She disappears from the kitchen and moves up the stairs, faster than I’ve ever known. It’s only moments before she’s back, shaking a bottle of red nail polish in her wrinkled hand.
‘I save it for special occasions,’ she says, pushing me down onto a chair and taking one next to me.
I can do no more than watch as she takes her time, neatly coating each of my nails, blowing little streams of air over my fingers when she’s done. Sitting back in her chair, she tilts her head and I follow her gaze down to my fingers, wriggling them for a few moments before bringing them closer and running my eyes over them. ‘They’re very . . . red.’
‘It’s very classy. You can’t go wrong with red nails and a black dress.’ Her mind seems to wander, and I smile fondly at my grandmother, childhood memories of her and my gramps flooding my mind.
‘Do you remember when Gramps took us to the Dorchester for your birthday, Nan?’ I ask. I was ten years old and in complete awe of the affluence. Gramps wore a suit, Nan a floral two-piece skirt and jacket, and I was treated to a navy-blue dungaree dress, which was covered in large white polka dots. Gramps always loved it when the women in his life wore navy blue. He said it made our already stunning eyes look like bottomless pits of sapphires.
My grandmother takes a long pull of air and forces a smile, when I know that she really would like to shed a tear. ‘That was the first time I painted your nails. Granddad wasn’t happy.’
I return her smile, remembering all too well the stern word he had in her ear. ‘He was even less happy when you tinted my lips with your red lipstick.’
She laughs. ‘He was a man of principles and set firmly in his ways.

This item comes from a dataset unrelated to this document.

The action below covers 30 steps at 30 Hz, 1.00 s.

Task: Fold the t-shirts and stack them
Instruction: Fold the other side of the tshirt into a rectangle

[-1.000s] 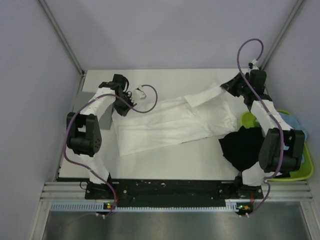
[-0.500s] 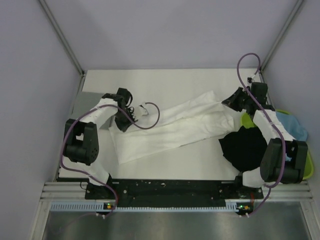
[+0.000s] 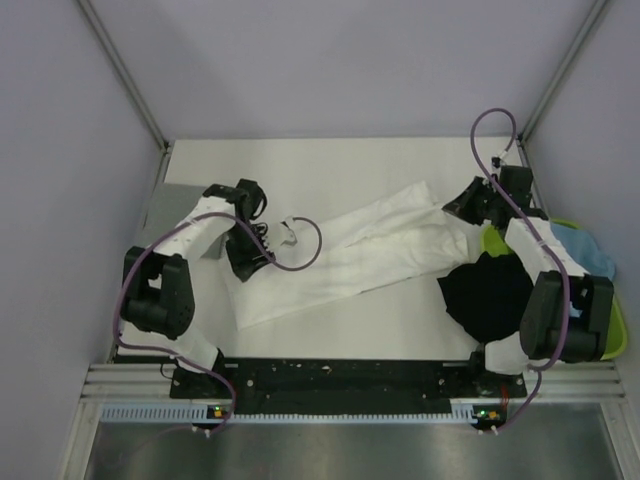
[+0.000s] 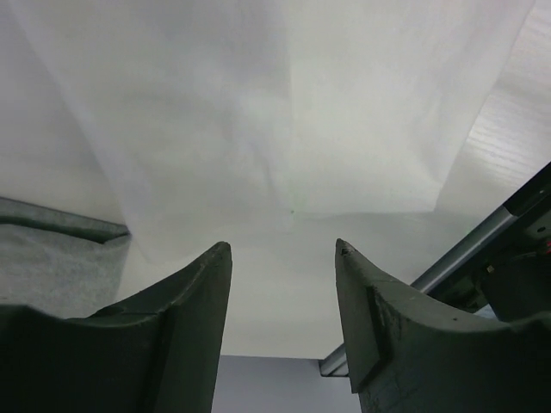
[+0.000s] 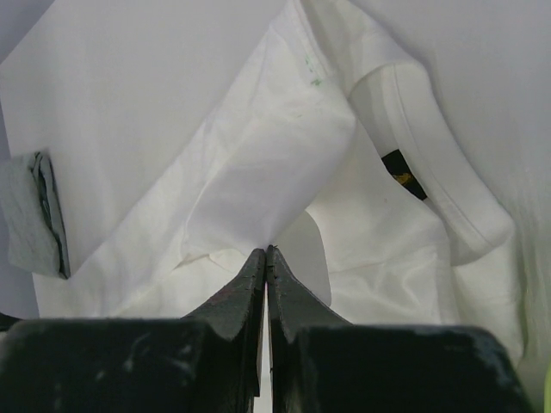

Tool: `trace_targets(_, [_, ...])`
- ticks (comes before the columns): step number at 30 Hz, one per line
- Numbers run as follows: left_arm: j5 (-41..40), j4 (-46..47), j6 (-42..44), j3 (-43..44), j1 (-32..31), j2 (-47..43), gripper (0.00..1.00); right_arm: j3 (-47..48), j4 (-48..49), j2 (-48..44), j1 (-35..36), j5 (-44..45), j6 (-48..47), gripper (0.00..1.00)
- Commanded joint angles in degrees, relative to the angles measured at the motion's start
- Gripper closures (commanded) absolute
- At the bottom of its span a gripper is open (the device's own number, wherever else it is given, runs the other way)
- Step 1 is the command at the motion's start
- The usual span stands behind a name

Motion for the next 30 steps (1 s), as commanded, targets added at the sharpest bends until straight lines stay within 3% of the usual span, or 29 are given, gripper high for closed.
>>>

He didn’t understand a woman’s need to cake her face in make-up, which made it all the more difficult for him to deal with your . . .’ She trails off and quickly starts screwing on the lid of the polish.

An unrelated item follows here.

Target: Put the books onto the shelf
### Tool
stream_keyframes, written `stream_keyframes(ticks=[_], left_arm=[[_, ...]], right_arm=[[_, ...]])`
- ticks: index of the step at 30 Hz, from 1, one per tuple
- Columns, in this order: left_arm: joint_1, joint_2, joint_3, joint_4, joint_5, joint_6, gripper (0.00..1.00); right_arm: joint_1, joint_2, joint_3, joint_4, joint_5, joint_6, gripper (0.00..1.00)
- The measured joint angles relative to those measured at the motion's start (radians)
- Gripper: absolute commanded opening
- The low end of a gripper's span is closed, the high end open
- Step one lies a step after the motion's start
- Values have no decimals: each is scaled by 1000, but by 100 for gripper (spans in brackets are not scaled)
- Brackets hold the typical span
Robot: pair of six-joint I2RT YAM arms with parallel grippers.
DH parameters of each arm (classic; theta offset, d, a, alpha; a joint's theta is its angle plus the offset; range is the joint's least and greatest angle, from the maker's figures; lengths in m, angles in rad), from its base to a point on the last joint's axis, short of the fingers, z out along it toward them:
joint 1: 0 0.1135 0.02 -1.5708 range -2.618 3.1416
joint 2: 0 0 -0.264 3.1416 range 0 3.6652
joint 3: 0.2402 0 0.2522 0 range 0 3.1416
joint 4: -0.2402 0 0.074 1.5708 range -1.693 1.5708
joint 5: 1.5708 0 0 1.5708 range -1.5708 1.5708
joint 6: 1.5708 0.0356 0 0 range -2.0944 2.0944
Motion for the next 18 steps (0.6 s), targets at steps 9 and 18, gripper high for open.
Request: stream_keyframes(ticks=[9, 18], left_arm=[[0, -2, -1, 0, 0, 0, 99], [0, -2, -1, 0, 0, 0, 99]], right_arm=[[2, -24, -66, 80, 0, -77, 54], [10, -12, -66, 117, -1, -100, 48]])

‘It’s okay.’ I place my hand over hers and give it a little squeeze. ‘I remember.’ I may have only been a small child, but I remember vivid shouting matches, slamming doors, and Gramps with his head in his hands on many occasions. I didn’t understand it at the time, but maturity has brought it all home, making everything painfully clear. That and the journal I found.

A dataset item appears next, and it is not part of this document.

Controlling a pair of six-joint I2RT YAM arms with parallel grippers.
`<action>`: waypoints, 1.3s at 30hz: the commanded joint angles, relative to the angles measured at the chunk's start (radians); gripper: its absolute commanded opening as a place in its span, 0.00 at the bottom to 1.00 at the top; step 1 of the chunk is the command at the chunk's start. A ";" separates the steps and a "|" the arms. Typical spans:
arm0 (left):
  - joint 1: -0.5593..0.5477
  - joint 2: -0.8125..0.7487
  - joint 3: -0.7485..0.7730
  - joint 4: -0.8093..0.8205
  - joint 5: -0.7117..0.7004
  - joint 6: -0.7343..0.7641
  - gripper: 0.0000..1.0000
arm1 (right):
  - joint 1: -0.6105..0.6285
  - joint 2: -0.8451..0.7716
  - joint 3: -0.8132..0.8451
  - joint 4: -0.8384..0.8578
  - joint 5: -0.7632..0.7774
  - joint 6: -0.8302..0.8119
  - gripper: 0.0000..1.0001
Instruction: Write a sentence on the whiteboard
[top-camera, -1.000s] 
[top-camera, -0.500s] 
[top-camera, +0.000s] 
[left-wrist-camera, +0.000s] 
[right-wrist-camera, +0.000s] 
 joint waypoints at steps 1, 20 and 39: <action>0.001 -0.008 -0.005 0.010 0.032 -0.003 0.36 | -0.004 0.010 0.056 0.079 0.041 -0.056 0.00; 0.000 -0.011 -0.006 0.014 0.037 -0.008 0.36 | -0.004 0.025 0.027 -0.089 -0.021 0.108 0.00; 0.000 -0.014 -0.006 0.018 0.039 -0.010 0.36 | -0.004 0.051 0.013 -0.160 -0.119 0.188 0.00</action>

‘She was too beautiful and too easily led.’
‘I know.’ I agree, but I don’t think she was easily led at all. I’ve concluded that that’s what Nan has told herself over the years to deal with her loss. I’m happy to let her have that.
‘Livy.’ She shifts her hand carefully to avoid smudging my polish, so she’s the one gripping mine, and it’s a firm grip – a reassuring grip. ‘Everything about you is your mother, but not this.’ She taps her temple with her index finger. ‘You mustn’t be afraid of becoming her. It’ll just be another life wasted.’
‘I know,’ I admit. My own underlying reasons to avoid a repeat of my mother’s life are good enough, but remembering my grandparents’ devastation has only ever sealed it.
‘You’ve completely shut yourself down, Livy. I know I was, well, a little bit of a handful after your granddad died, but I’m fine now – have been for some time, sweetheart.’ She raises grey eyebrows at me, desperate for me to acknowledge it. ‘I’ll never get over losing them both, but I can still live. You haven’t experienced half of what life has to offer, Olivia. You were such a spirited child and teenager until you found—’ she halts, and I know it’s because she can’t say the words. She’s talking about the journal, the frighteningly vivid accounts of my mother’s life.
‘It was safer that way,’ I murmur.
‘It was unhealthy that way, sweetheart.’ She lifts my hand and kisses it lovingly.
‘I’m beginning to see that.’ I take a deep breath of confidence. ‘That man, the one who came for dinner . . .’ I don’t know why I don’t use his name. ‘He unearthed something in me, Nan. It’ll never go anywhere, but I’m glad I met him because he’s made me realise what life could be if I let it.’
I don’t divulge any more than that, and I also don’t confess that given the chance, I would have whatever that is with him, if only he would let me. It’s not the sex; it’s the connection, the feeling of complete refuge that beats anything I’ve attempted to achieve on my own. It defies sensibility, really. Miller Hart is irrational, arduous and temperamental, but the times between those irritating moments are inconceivably blissful and serene. I want to, but I have no faith in finding those feelings with another man.
Nan looks at me thoughtfully, keeping her firm grip of my hand. ‘Why will it not go anywhere?’ she asks.